What is required:
Only those lines in the data below from the line containing "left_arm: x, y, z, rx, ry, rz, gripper" through the line containing "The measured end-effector", both included, should be restated word for word.

Data extract:
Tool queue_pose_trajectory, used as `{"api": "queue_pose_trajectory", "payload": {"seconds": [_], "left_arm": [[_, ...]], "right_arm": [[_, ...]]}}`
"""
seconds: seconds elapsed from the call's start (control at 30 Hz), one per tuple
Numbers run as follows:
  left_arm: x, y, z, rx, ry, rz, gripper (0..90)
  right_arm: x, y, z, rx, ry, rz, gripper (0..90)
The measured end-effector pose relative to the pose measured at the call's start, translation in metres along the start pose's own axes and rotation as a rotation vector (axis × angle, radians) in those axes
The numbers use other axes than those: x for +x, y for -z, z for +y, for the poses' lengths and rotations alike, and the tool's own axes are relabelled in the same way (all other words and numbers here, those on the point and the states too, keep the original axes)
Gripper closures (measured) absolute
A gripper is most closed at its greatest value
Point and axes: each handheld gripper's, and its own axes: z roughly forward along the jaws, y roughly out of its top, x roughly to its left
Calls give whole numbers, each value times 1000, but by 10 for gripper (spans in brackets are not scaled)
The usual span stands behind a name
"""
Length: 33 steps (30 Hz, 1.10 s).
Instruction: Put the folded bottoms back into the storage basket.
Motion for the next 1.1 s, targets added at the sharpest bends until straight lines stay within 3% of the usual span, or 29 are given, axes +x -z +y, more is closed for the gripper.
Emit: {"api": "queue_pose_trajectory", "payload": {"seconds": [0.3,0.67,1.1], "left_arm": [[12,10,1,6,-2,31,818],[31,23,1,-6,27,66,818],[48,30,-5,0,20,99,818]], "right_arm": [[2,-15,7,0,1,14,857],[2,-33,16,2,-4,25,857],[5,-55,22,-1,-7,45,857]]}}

Expected output:
  left_arm: x, y, z, rx, ry, rz, gripper (0..90)
  right_arm: x, y, z, rx, ry, rz, gripper (0..90)
The measured end-effector pose relative to the pose measured at the call's start, translation in metres along the start pose's own axes and rotation as a rotation vector (axis × angle, radians) in those axes

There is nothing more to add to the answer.